İlk olarak Hititler tarafından yerleşilen bu topraklar, tarih boyunca birçok farklı medeniyetin hüküm sürdüğü bir merkez haline gelmiştir. Frigler, Lidyalılar, Asurlular ve Persler, bu topraklarda kültürel etkiler bırakmışlardır.
M.S. 395 yılında Roma İmparatorluğu'nun bölünmesi ile birlikte Nevşehir, Doğu Roma İmparatorluğu'nun bir parçası olmuştur. Ancak 8. yüzyılda İslam orduları bu bölgeyi fethederek yaklaşık üç yüz yıl boyunca hakim olmuşlardır. İslam Devleti'nin zayıflaması sonucunda bölge tekrar Bizans İmparatorluğu'nun hakimiyetine girmiştir.
1071 Malazgirt Zaferi'nin ardından Anadolu'nun kapıları Türklere açılmış ve Süleyman Şah liderliğindeki Türkler, Osmanlı İmparatorluğu'nun yükselişiyle 14. yüzyılın sonlarında Nevşehir ve çevresi Osmanlı hakimiyetine girmiştir.
Osmanlı döneminde, Mustafa Kemal Atatürk'ün Hacı Bektaşi Veli Tekkesi'ni ziyareti, Milli Mücadele'nin önemli bir dönemeçlerinden biri olarak kabul edilir. Bu ziyaret, Anadolu'daki Bektaşi tekkelerinin Milli Mücadele'ye katkısını simgeler.

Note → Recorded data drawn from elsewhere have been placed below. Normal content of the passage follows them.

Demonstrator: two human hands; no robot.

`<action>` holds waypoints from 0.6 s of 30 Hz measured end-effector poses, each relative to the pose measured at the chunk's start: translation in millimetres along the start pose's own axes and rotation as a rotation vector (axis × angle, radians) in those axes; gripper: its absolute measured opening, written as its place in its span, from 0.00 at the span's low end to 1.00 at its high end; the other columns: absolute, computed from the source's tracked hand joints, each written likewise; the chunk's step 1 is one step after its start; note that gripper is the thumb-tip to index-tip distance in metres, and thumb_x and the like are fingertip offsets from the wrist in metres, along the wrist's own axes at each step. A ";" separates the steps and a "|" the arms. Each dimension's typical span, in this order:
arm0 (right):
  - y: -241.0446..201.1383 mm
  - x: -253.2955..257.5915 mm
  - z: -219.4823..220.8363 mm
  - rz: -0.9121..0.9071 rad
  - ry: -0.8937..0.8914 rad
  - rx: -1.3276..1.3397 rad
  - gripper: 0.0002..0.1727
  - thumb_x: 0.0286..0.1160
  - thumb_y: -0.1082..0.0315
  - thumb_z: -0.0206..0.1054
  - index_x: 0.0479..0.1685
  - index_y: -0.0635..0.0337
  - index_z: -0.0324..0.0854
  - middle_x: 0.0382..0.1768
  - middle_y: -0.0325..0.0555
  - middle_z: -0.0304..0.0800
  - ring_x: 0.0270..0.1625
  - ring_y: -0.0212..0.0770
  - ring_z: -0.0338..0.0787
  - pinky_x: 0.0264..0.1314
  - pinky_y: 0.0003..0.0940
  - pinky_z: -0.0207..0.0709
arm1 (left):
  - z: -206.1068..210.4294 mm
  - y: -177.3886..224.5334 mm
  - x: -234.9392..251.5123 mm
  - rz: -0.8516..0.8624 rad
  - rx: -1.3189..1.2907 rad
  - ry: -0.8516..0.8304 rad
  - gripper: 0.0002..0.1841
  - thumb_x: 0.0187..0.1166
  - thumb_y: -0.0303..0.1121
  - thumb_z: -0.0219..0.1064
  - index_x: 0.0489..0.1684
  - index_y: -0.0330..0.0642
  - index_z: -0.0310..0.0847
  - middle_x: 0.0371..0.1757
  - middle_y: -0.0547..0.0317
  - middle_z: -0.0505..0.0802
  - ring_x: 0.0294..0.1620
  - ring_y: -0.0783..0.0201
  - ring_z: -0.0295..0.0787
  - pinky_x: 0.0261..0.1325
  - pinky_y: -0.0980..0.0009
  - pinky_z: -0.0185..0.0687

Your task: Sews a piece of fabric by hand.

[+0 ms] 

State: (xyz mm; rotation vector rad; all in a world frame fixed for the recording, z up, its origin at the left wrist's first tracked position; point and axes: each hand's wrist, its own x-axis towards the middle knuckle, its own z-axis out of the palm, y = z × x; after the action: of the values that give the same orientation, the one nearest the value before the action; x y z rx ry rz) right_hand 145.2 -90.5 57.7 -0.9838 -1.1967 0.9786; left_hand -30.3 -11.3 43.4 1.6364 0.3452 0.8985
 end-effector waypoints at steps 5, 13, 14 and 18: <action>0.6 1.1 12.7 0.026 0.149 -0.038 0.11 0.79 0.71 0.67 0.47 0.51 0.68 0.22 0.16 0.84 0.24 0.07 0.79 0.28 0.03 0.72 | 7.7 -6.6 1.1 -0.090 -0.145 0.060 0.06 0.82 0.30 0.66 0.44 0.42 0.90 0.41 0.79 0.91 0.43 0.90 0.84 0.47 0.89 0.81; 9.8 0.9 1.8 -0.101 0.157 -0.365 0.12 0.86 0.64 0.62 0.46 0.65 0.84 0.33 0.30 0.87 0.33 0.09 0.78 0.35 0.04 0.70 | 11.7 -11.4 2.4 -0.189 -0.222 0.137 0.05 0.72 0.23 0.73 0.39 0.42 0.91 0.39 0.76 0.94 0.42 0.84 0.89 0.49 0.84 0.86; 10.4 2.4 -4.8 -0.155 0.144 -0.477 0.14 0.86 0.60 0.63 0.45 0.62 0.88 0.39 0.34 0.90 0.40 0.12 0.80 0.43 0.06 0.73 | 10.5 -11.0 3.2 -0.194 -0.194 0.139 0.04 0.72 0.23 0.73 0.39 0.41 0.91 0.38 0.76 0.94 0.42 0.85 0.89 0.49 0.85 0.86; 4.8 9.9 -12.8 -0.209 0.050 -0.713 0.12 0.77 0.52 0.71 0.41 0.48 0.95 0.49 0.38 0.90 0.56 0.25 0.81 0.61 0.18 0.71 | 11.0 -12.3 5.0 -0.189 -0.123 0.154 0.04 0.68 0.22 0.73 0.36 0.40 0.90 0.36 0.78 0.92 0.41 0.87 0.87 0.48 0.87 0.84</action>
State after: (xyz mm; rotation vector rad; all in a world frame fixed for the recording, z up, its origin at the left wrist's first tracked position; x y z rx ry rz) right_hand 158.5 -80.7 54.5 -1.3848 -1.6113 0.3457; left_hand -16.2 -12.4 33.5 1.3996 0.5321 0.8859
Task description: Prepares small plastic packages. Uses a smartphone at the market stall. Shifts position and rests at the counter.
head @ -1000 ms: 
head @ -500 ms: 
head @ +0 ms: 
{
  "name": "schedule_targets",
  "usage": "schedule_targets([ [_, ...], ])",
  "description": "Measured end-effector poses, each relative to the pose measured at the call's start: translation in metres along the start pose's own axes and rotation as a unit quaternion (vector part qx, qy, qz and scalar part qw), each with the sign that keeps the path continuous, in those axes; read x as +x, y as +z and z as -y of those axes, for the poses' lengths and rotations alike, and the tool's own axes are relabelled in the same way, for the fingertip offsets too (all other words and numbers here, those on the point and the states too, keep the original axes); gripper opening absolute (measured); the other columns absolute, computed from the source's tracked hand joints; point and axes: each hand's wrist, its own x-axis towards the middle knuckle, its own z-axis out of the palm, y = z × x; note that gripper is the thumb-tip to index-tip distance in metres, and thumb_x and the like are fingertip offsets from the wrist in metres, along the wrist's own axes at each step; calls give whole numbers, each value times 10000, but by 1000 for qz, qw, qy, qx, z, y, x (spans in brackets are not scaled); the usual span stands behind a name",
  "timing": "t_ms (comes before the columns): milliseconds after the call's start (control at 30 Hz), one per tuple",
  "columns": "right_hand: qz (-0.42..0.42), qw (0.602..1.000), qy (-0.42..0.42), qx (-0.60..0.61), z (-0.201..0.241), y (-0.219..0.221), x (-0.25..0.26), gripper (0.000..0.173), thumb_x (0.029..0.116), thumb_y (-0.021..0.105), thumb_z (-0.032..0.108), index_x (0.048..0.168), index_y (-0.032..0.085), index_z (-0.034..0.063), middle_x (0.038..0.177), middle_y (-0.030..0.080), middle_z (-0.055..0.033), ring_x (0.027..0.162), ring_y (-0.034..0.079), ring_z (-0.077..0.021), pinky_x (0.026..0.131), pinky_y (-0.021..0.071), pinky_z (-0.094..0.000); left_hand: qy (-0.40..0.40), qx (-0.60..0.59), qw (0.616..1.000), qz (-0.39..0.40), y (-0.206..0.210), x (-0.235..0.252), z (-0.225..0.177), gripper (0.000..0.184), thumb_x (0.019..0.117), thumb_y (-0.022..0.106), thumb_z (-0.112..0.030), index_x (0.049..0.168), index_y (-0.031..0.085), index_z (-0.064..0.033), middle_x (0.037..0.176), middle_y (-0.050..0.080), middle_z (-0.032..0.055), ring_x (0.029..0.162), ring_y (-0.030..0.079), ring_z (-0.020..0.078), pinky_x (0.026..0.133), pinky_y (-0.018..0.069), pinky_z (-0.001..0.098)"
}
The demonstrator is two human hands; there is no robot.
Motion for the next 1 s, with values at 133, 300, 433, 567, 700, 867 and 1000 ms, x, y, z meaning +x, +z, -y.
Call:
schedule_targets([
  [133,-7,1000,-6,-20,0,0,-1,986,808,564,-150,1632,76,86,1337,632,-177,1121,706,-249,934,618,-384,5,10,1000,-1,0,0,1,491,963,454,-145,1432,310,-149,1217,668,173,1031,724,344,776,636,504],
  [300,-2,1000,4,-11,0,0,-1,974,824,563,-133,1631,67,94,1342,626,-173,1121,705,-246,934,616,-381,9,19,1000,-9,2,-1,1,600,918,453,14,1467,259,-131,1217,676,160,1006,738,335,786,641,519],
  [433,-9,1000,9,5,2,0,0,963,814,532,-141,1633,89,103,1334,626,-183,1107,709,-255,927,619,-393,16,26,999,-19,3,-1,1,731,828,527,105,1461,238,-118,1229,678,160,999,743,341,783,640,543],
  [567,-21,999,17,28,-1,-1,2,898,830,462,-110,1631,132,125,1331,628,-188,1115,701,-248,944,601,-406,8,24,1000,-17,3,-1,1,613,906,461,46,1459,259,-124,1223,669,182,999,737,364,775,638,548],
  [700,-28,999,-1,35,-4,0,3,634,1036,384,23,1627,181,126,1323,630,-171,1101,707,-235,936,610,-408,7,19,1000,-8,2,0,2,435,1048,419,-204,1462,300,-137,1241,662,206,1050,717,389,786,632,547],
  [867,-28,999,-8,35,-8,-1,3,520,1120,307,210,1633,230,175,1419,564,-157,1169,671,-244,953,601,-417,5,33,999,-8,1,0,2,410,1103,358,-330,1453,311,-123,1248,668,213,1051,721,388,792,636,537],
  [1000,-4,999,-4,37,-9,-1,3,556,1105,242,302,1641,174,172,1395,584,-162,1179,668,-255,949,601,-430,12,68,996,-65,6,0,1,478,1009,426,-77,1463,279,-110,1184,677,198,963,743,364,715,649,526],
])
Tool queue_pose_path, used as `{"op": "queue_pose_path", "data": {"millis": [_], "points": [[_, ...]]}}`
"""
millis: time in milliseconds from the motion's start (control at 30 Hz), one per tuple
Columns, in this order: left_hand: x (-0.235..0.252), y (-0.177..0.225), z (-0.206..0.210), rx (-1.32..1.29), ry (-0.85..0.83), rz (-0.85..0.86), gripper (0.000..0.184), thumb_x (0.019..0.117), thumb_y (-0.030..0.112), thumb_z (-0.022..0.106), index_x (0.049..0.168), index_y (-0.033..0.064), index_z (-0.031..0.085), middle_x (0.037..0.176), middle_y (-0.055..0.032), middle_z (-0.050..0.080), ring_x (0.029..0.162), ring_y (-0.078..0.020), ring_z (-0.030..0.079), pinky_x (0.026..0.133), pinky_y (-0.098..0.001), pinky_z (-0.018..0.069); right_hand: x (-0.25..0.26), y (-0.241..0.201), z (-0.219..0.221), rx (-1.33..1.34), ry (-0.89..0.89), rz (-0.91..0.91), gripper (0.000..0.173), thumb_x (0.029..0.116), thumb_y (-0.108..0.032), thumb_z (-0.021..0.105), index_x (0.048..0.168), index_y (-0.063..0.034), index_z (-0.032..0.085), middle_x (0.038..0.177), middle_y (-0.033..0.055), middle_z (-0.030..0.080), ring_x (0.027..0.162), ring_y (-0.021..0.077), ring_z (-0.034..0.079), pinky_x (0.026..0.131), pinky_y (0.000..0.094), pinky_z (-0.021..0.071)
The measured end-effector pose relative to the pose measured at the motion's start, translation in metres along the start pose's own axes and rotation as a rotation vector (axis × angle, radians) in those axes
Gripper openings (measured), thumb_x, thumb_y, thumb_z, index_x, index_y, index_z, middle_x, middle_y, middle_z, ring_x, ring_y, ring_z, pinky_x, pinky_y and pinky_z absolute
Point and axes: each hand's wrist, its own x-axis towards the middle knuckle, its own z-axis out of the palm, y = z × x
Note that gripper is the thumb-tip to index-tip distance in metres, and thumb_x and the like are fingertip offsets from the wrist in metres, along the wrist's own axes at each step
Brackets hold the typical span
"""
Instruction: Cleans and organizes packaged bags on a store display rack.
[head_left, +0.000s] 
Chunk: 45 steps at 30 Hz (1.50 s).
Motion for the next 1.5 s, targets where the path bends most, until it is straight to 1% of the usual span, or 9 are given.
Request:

Cumhuriyetin ilanından sonra, Nevşehir, 1924'te Niğde'nin bir ilçesi olarak kabul edilmiş, ancak 1954'te il statüsü kazanmıştır. Bu süre zarfında, bazı ilçeler eklenirken bazıları da Nevşehir'den ayrılmıştır.
NEVŞEHİR'İN ESKİ ADI
Nevşehir'in tarih boyunca kullanılan farklı isimleri de bulunmaktadır. Hititler tarafından "Nissa" olarak adlandırılan şehir, Asurlular'ın "Katputuka" dediği Kapadokya bölgesi olarak bilinmiştir. Türkler bu topraklara "Muşkara" demişlerdir. Ayrıca, Assurlu tacirler "Karum-Hattuş" olarak adlandırdıkları Boğazköy için bu bölgede etkide bulunmuşlardır. Melegübü olarak bilinen şehir, daha sonra Derinkuyu olarak adlandırılmıştır. Bu isimler, Nevşehir'in köklü tarihine ışık tutan önemli ipuçlarıdır.